BEINART: And he's said -- he's also said the contradictory things.
GOLDBERG: Yes, well, that doesn't surprise me.
GEORGE: He is a politician, after all.
GOLDBERG: But look, the question of moral high ground...
MALVEAUX: And a war monger.
GOLDBERG: He's not a war monger.
The question of moral high ground is sort of a silly one. Yes, the Palestinians have legitimate moral claims, obviously they do. But Arafat, whether he has moral high ground or not, cannot be believed for anything.
First of all, Arafat, in terms of moral high ground, has killed more Arabs than Sharon has over his career. He is responsible for killing, quote, unquote, "collaborators." They died in the hundreds in the last intifada, they died in the hundreds in this intifada. They're summarily executed.
GOLDBERG: And so the idea that somehow Arafat, who just spews nothing but lies -- we've seen this video that came out this week of them staging a fake funeral for propaganda purposes. I don't think I've seen it on CNN, but these guys come out, and it's one bit of propaganda after another, from the Jenin massacre, which has now pretty much been proven to be a hoax -- and so, whether or not he's got the moral high ground or not, he can't be believed whatever...
(CROSSTALK)
MALVEAUX: ... the front page of the New York Times and not equate a hoax, and you know it.
GOLDBERG: It wasn't a massacre.
BEINART: No, it clearly was not a massacre.
GEORGE: But it's not just the New York Times. I mean, even some of the pro-Palestinian sources realize that it certainly was not a massacre.
MALVEAUX: When you start talking about running tanks through residential areas, when you start talking about 1,300-plus people dead, I mean, false funerals are enough, real funerals and real tragedies and women and children, not just soldiers, being killed...
GEORGE: And the Palestinian terrorists...
MALVEAUX: ... let's just be clear about it.
GEORGE: ... were using -- were basically using Jenin as their own kind of human shields.
BLITZER: Well, let's move on, but what the Human Rights Watch, some of the U.N. observers were saying was, no massacre, but human rights violations...
MALVEAUX: Precisely.
BLITZER: ... perhaps even war crimes. But that's going to be a discussion for another day.

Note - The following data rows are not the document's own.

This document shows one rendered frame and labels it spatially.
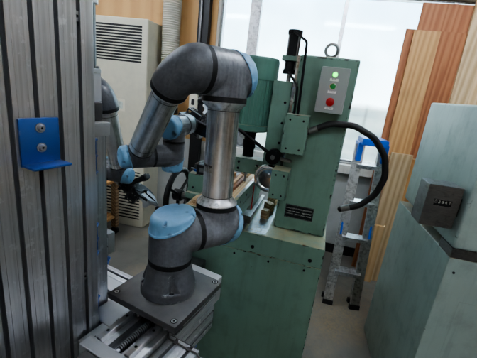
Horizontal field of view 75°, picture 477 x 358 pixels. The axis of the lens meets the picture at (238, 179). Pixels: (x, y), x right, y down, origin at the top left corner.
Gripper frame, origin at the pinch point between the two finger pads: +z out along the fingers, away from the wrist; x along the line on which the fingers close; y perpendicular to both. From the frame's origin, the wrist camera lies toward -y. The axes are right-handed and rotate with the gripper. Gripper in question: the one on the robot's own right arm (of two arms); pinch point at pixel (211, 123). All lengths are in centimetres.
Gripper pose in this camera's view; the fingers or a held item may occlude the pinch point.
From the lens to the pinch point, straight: 134.9
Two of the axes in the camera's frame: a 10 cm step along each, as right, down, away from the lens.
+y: -8.0, -5.9, 0.8
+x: -5.3, 7.7, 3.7
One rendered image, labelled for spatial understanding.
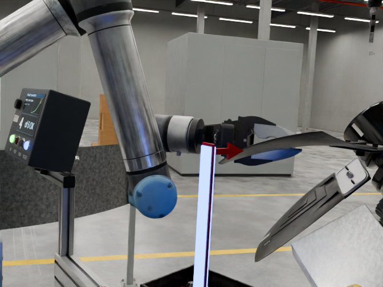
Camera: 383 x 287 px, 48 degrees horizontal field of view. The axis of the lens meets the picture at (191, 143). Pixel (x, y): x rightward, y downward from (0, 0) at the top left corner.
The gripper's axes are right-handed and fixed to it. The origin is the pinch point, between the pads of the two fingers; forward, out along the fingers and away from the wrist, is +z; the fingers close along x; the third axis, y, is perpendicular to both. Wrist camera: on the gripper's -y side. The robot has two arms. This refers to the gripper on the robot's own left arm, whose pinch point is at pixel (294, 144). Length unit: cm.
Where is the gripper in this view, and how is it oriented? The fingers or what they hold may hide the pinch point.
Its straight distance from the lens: 81.3
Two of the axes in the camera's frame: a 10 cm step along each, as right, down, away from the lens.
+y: 3.0, 0.2, 9.5
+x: -0.9, 10.0, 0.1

Let's move on and talk about Condoleezza Rice. On this program earlier today, she hinted that the Bush administration is growing increasingly impatient with Yasser Arafat's inability to reign in terrorists, but stopped short of saying that this is his last chance. (BEGIN VIDEO CLIP)
RICE: I don't think, again, we get anywhere by laying down markers of that kind. But it's pretty clear that he's got to get busy about it. The Palestinian people deserve better than they have been getting from their leadership.
(END VIDEO CLIP)
BLITZER: Is this Yasser Arafat's last chance?
GEORGE: I think so. I think so. I mean, Arafat at this point has to realize that he needs the U.S. support to try and broker a relationship between he and Sharon than the U.S. needs him. The fact that Bush this week focused on issues of democracy and corruption and so forth shows that we, that is the United States, is about ready to cut him loose if there's not some real change here on his part.
BLITZER: Those of us who have covered, Peter, the Middle East for many, many years know it's always a mistake to write off Yasser Arafat.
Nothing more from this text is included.